W komunikacie prasowym Ślepokura poinformował, że zwłoki znaleziono ok. godz. 18.05 16 czerwca 2012 r. w garażu podziemnym budynku przy ul. Tagore w Warszawie. Na miejscu znaleziono m.in. należący do Petelickiego pistolet Heckler&Koch oraz łuskę od naboju pistoletowego kal. 9 mm, a także rdzeń pocisku.
Z zapisu monitoringu na parkingu wynika, że w obrębie miejsc parkingowych należących do Petelickiego, w godzinach od 15.16 do 18.05, oprócz niego oraz jego żony, która znalazła zwłoki, nie odnotowano ruchu innych osób.
Sekcja zwłok wykazała, że przyczyną śmierci były obrażenia głowy, które powstały na skutek postrzału z broni palnej.

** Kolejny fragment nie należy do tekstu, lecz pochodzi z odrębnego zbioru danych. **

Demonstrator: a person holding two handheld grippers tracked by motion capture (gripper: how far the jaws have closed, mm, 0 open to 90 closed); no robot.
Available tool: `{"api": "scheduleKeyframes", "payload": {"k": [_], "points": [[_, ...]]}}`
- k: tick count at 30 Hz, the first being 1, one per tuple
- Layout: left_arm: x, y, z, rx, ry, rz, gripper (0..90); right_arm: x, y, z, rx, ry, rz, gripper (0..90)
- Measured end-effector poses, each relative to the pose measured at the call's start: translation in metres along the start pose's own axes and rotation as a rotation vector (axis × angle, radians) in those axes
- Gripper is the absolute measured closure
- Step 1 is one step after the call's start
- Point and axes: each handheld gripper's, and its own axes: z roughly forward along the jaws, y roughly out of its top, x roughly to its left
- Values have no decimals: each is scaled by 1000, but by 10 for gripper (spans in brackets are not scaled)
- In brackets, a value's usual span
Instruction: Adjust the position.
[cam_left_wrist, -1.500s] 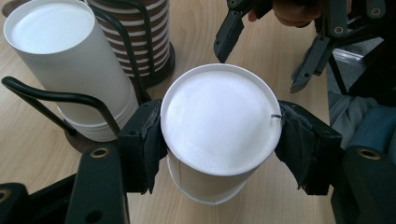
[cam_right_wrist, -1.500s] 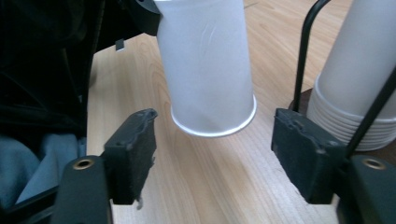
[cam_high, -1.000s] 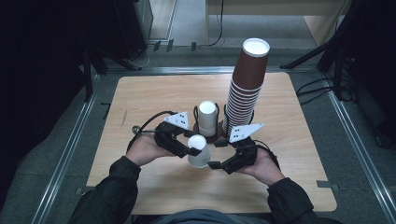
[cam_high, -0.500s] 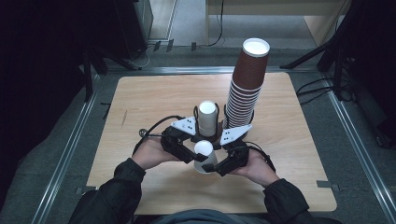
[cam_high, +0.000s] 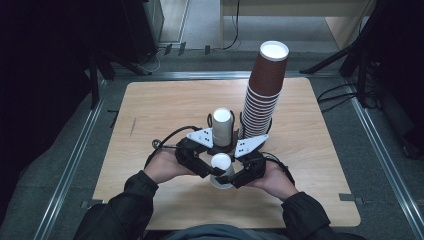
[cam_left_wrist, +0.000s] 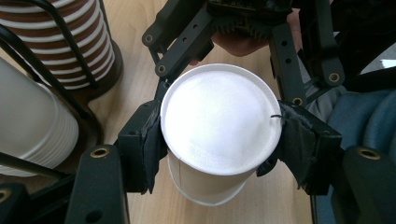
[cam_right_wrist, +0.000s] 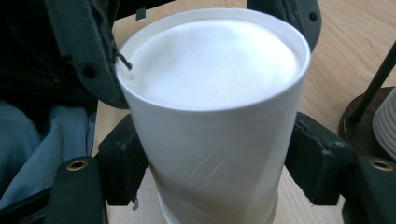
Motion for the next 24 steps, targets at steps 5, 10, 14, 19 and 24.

Na jego ciele "nie ujawniono jakichkolwiek śladów obrażeń wskazujących na aktywną obronę, czy przedśmiertną walkę". Ustalono też, że nie znajdował się on pod wpływem alkoholu, ani też substancji psychotropowych lub środków odurzających.
Według prokuratury badania daktyloskopijne i biologiczne śladów na pistolecie wykazały, że pochodzą one jedynie od Petelickiego. Na dłoniach wykryto ślady cząsteczek stanowiących pozostałości po wystrzale z broni palnej - poinformował prokurator.

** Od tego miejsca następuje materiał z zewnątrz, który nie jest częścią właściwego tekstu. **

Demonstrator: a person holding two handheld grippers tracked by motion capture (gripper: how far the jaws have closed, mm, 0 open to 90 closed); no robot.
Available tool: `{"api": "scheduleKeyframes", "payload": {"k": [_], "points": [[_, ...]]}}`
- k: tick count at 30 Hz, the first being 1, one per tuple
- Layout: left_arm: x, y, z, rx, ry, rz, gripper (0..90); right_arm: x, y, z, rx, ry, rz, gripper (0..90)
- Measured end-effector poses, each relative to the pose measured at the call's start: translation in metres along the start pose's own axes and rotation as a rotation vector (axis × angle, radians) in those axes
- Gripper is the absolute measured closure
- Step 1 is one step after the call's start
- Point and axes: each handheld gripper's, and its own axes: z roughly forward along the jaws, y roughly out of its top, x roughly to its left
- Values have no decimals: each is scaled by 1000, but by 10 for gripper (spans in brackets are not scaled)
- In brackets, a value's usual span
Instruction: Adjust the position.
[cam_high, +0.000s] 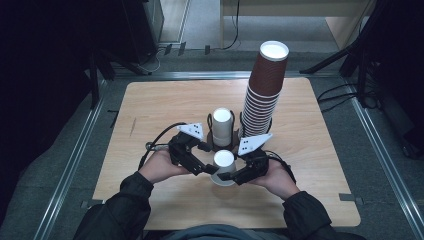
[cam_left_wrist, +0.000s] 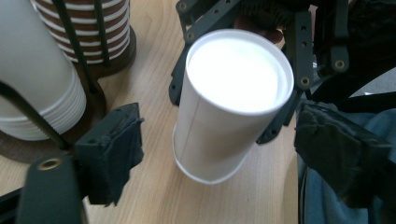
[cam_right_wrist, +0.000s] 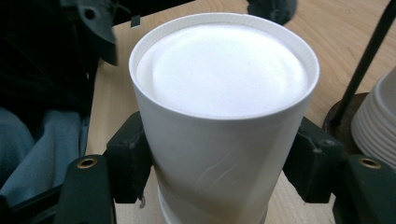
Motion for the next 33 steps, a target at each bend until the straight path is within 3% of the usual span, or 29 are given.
{"api": "scheduleKeyframes", "payload": {"k": [5,7,16,23,33], "points": [[1,-8,-2,2,-2,-31,126,-2,1,-4,-29,1,19,326],[0,-12,-1,8,24,-48,131,-3,1,-6,-44,2,24,325],[2,-22,8,36,16,-74,99,-4,2,-10,-108,17,43,324],[2,-23,14,34,37,-42,87,-3,3,-11,-151,34,59,324],[-1,-21,26,35,19,-24,88,-3,3,-14,-221,61,90,324]]}}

Z zeznań rodziny i znajomych wynika, że nie zauważyli w zachowaniu Petelickiego jakichś niepokojących objawów. Zdaniem świadków zachowywał się normalnie, nie okazywał negatywnych emocji, nic nie wskazywało, aby mógł popełnić samobójstwo. - Świadkowie, którzy z racji znajomości zawodowych kontynuowali prywatne kontakty (z nim), podkreślali, iż S. Petelicki poważnie traktował honor oficera i związane z tym sposoby rozwiązywania problemów - dodał Ślepokura.
Świadkowie wskazywali, że choć śmierć Petelickiego była dla nich dużym zaskoczeniem, to nie mają wiedzy, aby ktoś namową lub poprzez udzielenie pomocy doprowadził go do targnięcia się życie. Żaden ze świadków nie wskazał również, aby miał wiedzę o groźbach lub o jakimkolwiek innym bezprawnym wpływie na jego decyzję o samobójstwie.

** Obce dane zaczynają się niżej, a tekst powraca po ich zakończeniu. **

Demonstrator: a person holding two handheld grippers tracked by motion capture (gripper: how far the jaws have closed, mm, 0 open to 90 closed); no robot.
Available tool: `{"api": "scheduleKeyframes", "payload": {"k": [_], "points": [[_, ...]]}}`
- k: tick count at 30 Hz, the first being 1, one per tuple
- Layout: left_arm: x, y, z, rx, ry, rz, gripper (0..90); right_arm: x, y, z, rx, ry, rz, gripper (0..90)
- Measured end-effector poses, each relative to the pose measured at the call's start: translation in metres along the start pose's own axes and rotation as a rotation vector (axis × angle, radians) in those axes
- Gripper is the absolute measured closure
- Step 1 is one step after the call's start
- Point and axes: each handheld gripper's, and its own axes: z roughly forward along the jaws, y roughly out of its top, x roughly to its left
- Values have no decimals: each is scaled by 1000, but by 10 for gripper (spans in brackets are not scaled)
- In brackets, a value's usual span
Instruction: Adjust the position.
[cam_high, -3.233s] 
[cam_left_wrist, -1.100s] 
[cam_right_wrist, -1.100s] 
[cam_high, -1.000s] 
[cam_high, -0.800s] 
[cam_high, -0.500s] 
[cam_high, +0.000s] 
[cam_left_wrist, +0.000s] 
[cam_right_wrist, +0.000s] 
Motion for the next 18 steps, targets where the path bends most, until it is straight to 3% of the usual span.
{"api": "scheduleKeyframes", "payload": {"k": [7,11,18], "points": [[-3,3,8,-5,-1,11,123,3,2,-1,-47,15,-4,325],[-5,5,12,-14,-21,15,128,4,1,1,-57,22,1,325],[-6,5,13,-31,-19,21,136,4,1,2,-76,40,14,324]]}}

Według analizy psychologicznej u Petelickiego "zauważalne były cechy charakterystyczne dla osób z osobowością perfekcjonisty". - Ludzie tego typu uważają, iż nie należy pokazywać prawdziwych emocji, gdyż nie jest to profesjonalne. Według opiniującego zespołu można przypuszczać, że S. Petelicki przeżywał kryzys psychologiczny związany przede wszystkim ze swoją trudną sytuacją zawodową, finansową i ogólnie mówiąc publiczną - podkreślił Ślepokura.
Według biegłych z dużym prawdopodobieństwem można stwierdzić, że samobójcza śmierć nie była szczegółowo zaplanowana. - Wybór miejsca i czasu mogą świadczyć o pewnego rodzaju determinacji spowodowanej być może zdarzeniem, wywołanym przez impuls, w ocenie psychologów brak jednak jednoznacznej informacji co mogłoby stanowić taką przyczynę - podała prokuratura.